= Daniel William Cahill =

Irish physicist

Daniel William Cahill (November 28, 1796 - October 28, 1864) was a Roman Catholic preacher, lecturer, writer and educator in Ireland and the United States.

== Biography ==

Daniel Cahill was born at Ashfield, Arles, Queens County, Ireland. He was the third son of Daniel Cahill, a civil engineer, and Catherine Brett. He was sent to Carlow College as a lay student, and in 1816 entered Maynooth, where he became proficient in natural philosophy and languages. He was ordained a Catholic priest after he had passed through the Dunboyne establishment.

In 1825, Cahill was appointed professor of natural philosophy (mathematics, physics, chemistry and astronomy) at Carlow College, where he taught for some years. He then opened a school at Seapoint, Williamstown, which he conducted from 1835 to 1841. Meanwhile, he wrote largely for the press, and for a time edited the Dublin Telegraph. He became a distinguished preacher and lecturer, and his vigorous attacks on the government and the Established Church of Ireland extended his reputation. In December 1859 he visited the United States, where he lectured on astronomy and other scientific subjects and preached in many American and Canadian cities.

As he generally gave his services for religious and charitable purposes, large sums of money were raised by him for Catholic projects. He was of commanding presence, being six feet five inches in height (196 cm), and handsome.

=== Death and legacy ===

He was buried in Boston, but his body was exhumed in 1885 and taken to Ireland, where it was reburied in Glasnevin Cemetery, Dublin, on his grave is a statute of him.

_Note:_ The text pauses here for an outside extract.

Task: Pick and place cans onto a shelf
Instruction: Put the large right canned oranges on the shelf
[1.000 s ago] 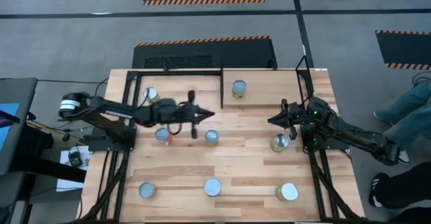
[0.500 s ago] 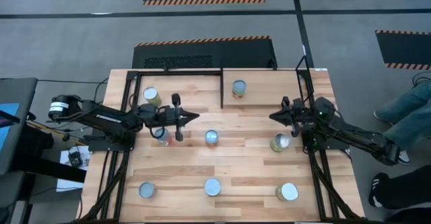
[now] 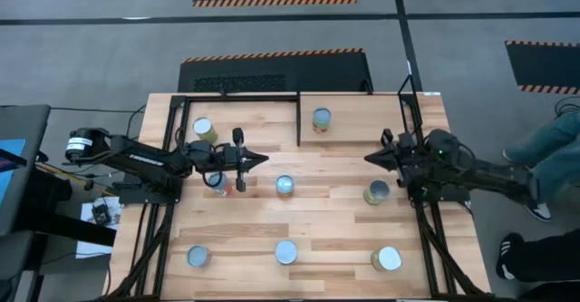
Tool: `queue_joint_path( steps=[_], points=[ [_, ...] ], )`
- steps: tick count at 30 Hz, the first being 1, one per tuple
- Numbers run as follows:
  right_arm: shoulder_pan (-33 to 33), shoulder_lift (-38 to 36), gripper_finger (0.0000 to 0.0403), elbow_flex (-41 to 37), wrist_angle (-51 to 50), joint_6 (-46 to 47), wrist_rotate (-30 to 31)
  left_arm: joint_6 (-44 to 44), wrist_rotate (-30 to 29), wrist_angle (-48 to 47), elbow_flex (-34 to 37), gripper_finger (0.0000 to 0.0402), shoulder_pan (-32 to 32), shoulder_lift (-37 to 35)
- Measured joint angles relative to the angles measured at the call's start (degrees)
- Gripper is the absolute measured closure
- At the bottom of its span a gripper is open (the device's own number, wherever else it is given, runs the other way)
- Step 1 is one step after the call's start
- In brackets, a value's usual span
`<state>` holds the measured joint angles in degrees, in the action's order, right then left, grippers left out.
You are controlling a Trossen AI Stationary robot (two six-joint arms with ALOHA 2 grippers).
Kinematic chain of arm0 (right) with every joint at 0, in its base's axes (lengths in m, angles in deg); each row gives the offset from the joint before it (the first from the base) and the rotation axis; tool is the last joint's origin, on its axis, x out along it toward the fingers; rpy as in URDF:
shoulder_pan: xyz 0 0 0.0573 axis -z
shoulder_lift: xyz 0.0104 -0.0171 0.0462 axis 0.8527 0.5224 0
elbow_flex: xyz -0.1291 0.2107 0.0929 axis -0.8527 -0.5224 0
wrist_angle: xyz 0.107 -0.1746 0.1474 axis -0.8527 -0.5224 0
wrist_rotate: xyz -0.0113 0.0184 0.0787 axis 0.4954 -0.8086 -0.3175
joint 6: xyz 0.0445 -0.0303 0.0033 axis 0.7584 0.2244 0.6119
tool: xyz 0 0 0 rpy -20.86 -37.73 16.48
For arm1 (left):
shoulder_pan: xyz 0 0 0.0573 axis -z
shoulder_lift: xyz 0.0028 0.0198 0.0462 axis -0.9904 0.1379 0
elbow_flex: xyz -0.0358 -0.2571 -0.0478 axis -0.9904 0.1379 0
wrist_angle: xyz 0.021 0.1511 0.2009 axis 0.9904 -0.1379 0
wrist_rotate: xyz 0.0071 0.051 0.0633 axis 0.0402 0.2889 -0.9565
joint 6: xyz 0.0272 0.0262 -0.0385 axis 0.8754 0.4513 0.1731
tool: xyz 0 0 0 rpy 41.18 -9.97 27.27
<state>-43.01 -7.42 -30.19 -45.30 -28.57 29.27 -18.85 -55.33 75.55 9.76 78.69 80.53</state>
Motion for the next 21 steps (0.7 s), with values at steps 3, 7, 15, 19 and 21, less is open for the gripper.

The Land League campaigner, nationalist and newspaper publisher Patrick Cahill (who had studied in Carlow) was his nephew, as was Thomas Cahill, who became president of the Jesuit College in Melbourne, Australia.

== Works ==

His writings consist chiefly of lectures and addresses, with some letters to prominent Protestants. Cahill's publisher in Dublin during the 1850s was John F. Nugent. His letters would occasionally appear in the Freeman's Journal.

Works and letters were collected and first published by A. Franchi in New York, 1854, under the full title: ""First American edition of the works of the Rev. D. W. Cahill, D.D. : the highly distinguished Irish priest, patriot and scholar : containing a brief sketch of his life, the most important addresses, speeches, controversial sermons &c. delivered in Ireland, England and Scotland : together with his celebrated letters to Lord John Russell, Lord Palmerston, the Duke of Wellington, the Earl of Derby, the Earl of Carlisle, &c. &c. &c. : being the most interesting work ever presented to the Catholic public.". Another edition was published the following year in Boston by P. Donahoe, then in 1879 and 1885 by D. & J. Sadlier.